>>
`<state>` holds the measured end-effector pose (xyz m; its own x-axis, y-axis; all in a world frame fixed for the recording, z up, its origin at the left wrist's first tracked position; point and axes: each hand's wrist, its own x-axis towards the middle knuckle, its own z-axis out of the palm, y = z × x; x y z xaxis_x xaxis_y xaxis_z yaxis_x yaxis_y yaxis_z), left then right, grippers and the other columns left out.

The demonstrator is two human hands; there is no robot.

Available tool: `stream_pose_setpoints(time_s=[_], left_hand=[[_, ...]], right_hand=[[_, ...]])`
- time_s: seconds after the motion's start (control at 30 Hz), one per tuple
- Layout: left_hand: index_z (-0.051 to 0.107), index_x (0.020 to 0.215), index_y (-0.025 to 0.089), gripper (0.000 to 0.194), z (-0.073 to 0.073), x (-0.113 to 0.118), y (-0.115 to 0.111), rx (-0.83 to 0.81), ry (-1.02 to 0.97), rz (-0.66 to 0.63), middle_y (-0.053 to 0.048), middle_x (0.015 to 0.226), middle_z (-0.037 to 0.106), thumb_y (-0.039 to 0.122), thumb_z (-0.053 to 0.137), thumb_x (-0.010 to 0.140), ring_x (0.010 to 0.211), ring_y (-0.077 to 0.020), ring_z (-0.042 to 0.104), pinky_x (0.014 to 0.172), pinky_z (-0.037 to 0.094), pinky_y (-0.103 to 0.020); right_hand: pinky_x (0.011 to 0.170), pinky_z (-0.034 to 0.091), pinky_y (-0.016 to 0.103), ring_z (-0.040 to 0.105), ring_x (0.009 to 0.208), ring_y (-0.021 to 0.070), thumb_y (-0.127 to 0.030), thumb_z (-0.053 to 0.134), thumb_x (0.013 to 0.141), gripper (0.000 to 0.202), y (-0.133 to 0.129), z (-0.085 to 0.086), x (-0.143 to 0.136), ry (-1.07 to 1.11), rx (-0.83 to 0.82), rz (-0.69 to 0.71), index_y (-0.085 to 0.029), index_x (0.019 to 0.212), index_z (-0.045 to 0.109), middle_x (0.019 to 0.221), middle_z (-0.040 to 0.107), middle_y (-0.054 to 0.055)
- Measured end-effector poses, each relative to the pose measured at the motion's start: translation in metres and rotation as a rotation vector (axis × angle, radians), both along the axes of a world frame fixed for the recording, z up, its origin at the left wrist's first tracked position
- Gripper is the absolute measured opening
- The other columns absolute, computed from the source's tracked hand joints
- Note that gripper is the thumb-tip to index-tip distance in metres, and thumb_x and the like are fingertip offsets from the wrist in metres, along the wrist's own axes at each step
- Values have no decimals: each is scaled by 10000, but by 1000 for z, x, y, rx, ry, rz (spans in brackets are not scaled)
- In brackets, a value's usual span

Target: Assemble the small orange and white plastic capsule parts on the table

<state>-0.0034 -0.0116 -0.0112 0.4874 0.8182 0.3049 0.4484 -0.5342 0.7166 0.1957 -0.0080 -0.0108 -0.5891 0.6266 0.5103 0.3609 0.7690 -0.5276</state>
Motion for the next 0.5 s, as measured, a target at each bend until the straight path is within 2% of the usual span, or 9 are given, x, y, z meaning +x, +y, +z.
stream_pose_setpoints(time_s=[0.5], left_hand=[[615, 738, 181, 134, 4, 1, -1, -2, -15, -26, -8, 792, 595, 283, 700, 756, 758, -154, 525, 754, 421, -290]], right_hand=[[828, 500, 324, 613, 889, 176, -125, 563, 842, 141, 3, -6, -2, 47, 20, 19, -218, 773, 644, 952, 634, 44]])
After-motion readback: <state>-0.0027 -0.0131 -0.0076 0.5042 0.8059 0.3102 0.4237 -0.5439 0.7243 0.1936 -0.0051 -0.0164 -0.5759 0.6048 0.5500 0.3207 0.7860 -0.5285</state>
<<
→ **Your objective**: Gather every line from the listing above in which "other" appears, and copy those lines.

→ **Output of the exercise**:
`<state>` holds the measured end-effector pose (xyz m; its own x-axis, y-axis; all in a world frame fixed for the recording, z up, its origin at the left wrist's first tracked position; point and axes: each hand's wrist, its own x-axis towards the middle knuckle, its own z-axis out of the palm, y = z × x; x y z xaxis_x xaxis_y xaxis_z yaxis_x yaxis_y yaxis_z), left then right, grippers and the other columns left out.
- The other columns absolute, computed from the source's tracked hand joints

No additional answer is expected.